[WHAT IS BEING ASKED]
The required output is a copy of each line in the material below that includes "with".

[INFORMATION SUPPLIED]
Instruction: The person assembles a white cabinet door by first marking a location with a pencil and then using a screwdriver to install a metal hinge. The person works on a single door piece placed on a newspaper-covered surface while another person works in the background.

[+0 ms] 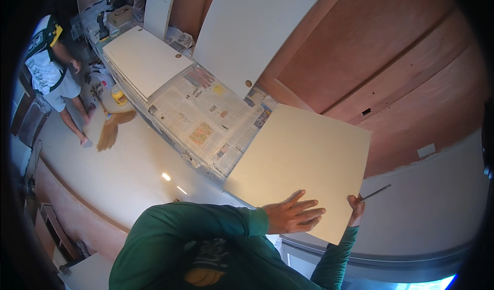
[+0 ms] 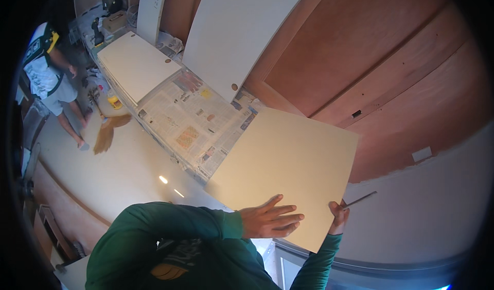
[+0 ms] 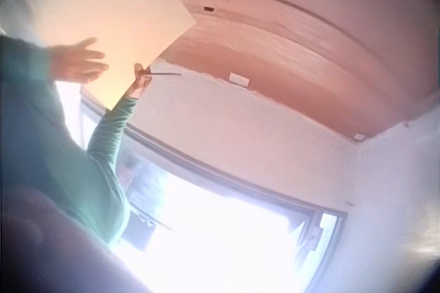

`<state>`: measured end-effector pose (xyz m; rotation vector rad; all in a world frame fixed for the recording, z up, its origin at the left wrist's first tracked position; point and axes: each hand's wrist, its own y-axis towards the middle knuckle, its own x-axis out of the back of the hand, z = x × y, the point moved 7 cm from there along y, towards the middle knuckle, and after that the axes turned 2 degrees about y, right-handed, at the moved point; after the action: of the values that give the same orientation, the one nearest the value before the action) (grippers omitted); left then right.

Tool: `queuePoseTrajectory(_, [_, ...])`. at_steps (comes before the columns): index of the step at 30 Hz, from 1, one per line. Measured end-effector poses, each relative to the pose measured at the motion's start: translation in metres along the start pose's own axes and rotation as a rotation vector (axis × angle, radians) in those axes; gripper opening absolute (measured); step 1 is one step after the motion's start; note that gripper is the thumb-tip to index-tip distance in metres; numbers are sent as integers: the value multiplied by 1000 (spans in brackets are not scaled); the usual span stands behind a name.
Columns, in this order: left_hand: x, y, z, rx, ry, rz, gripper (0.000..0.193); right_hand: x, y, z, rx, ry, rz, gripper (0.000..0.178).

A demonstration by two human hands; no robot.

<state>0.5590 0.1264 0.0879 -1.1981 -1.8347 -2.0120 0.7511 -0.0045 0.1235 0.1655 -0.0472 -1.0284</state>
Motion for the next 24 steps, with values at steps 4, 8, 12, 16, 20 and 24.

[RESPONSE TO THE TASK]
Instruction: The person assembles a white cabinet door by first marking a location with a pencil and then using a screwdriver to install a metal hinge. The person works on a single door piece placed on a newspaper-covered surface while another person works in the background.
Motion for the next 24 steps, with values at steps 4, 8, 12, 16, 20 and 24.

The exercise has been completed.